Blachotrapez: mamy ambitne plany
Ewa Szul-Skjoeldkrona: Większości z nas firma Blachotrapez kojarzy się ze sponsoringiem sportowym na najwyższym poziomie. Wspierają Państwo PZPN, PZN, a także konkretnych sportowców, m.in. Kamila Stocha i Kamila Glika. Jednak z pewnych źródeł wiem, że Blachotrapez wspiera również lokalne inicjatywy sportowe. Czy mógłby Pan powiedzieć jak i komu pomagacie? Rafał Michalski: To fakt. Sport jest szczególnie bliski naszej firmie i, tak jak słusznie Pani zauważyła, jesteśmy głównie kojarzeni jako partner kadry narodowej. Nic w tym dziwnego, reklamę firmy Blachotrapez można było zobaczyć podczas transmisji skoków narciarskich. A trzeba pamiętać, że te zimowe zawody ogląda łącznie w każdy weekend prawie 4 mln kibiców. Jest to na pewno liczba, która robi wrażenie. Jednak skoki na najwyższym poziomie to nie jedyna dziedzina sportu, którą wspieramy. Nasze działania sponsoringowe są również bardzo szerokie w wymiarze lokalnym.
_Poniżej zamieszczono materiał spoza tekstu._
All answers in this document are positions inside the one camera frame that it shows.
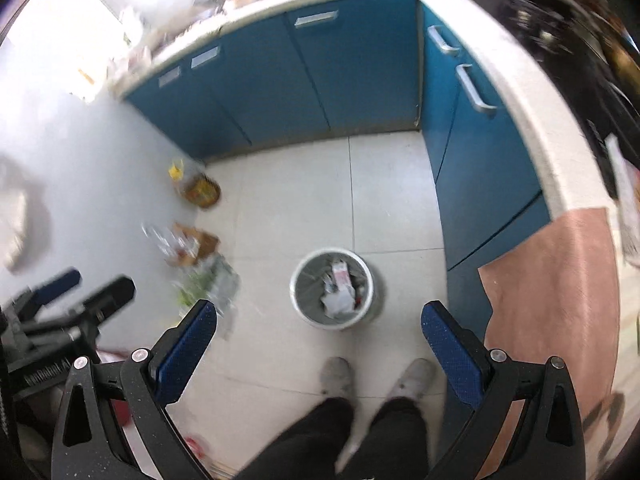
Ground pink cloth on counter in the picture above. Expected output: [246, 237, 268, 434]
[478, 208, 620, 419]

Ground brown cardboard box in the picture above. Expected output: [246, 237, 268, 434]
[167, 222, 220, 268]

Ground left grey slipper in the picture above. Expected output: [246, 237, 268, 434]
[320, 356, 356, 403]

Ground clear plastic bag with greens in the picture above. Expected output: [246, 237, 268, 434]
[141, 223, 240, 324]

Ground right grey slipper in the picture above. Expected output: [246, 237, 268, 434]
[387, 359, 436, 404]

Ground person's black trouser legs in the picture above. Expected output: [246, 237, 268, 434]
[235, 398, 430, 479]

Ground black stove top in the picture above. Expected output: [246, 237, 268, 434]
[473, 0, 639, 198]

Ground grey slipper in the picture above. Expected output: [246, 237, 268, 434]
[320, 356, 356, 403]
[387, 359, 436, 404]

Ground white round trash bin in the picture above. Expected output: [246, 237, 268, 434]
[290, 247, 382, 332]

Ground white paper towel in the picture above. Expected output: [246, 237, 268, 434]
[321, 286, 356, 318]

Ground cooking oil bottle yellow cap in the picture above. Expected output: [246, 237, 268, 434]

Jako Główny Sponsor Pucharu Tatr razem z Kamilem Stochem i jego zespołem pomagamy
46
młodemu pokoleniu skoczków. W naszym portfolio jest też futbol – jako sponsor finansujemy młodych zawodników Akademii Piłkarskiej Wierchy Rabka, a także międzynarodowe turnieje piłkarskie: Turniej Sokolika, STEEL CUP oraz Bellsport CUP. To jedne z najbardziej prestiżowych wydarzeń sportowych dla młodych piłkarzy na mapie Europy. Na naszą pomoc mogła też liczyć polska skialpinistka Anna Tybor i jej wyprawa na Manaslu. Ważnym elementem działalności społecznej firmy jest też edukacja. Kształcicie dekarzy i organizujecie dla nich szkolenia doskonalące. W pewnym sensie, w dobie upadku szkół zawodowych i technicznych oraz braku specjalistów na rynku, wypełniacie niszę edukacyjną. Dla kogo są takie szkolenia i jak wyglądają? Jaki cel Wam przyświeca? Stawiamy na specjalistów. Nie tylko edukujemy, ale i doceniamy niezwykłą pracę, którą wykonują – zapewniając niezawodne dachy stanowiące dla tysięcy rodzin ukoronowanie marzeń o własnym domu.